* **Task brief**:
Reproduce the closing run of lines below verbatim, from the line that contains "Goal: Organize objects" up to and including the final line.

* **Data block**:
□ □ □ □

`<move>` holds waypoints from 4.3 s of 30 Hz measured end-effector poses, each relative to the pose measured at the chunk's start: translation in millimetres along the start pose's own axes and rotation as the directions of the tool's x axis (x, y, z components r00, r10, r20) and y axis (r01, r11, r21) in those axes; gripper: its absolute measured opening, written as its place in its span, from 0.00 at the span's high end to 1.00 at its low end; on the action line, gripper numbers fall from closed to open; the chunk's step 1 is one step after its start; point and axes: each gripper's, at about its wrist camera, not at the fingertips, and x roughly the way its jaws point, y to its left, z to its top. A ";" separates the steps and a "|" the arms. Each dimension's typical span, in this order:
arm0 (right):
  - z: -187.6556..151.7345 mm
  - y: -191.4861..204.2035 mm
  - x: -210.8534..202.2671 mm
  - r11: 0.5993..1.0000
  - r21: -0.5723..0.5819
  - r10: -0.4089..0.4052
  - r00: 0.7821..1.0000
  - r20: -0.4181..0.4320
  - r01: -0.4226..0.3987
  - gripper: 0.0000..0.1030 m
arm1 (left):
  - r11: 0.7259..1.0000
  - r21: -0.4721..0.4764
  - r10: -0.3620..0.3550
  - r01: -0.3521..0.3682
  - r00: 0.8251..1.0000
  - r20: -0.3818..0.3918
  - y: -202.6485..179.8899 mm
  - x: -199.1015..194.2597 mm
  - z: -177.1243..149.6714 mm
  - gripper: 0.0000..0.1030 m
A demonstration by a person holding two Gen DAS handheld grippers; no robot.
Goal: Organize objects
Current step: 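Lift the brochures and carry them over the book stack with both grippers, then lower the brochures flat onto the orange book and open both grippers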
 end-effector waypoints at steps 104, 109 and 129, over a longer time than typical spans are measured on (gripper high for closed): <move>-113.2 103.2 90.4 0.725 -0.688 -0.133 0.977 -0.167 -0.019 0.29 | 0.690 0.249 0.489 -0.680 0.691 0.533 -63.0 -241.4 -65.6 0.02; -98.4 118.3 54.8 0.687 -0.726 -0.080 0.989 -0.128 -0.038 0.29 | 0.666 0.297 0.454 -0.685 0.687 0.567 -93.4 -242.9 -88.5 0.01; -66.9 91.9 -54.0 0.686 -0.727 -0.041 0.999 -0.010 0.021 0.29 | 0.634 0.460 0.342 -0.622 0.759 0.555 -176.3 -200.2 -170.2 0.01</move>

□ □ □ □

* **Exercise output**:
Goal: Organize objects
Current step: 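Lift the brochures and carry them over the book stack with both grippers, then lower the brochures flat onto the orange book and open both grippers
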 end-effector waypoints at steps 104, 109 and 129, over a longer time than typical spans are measured on (gripper high for closed): <move>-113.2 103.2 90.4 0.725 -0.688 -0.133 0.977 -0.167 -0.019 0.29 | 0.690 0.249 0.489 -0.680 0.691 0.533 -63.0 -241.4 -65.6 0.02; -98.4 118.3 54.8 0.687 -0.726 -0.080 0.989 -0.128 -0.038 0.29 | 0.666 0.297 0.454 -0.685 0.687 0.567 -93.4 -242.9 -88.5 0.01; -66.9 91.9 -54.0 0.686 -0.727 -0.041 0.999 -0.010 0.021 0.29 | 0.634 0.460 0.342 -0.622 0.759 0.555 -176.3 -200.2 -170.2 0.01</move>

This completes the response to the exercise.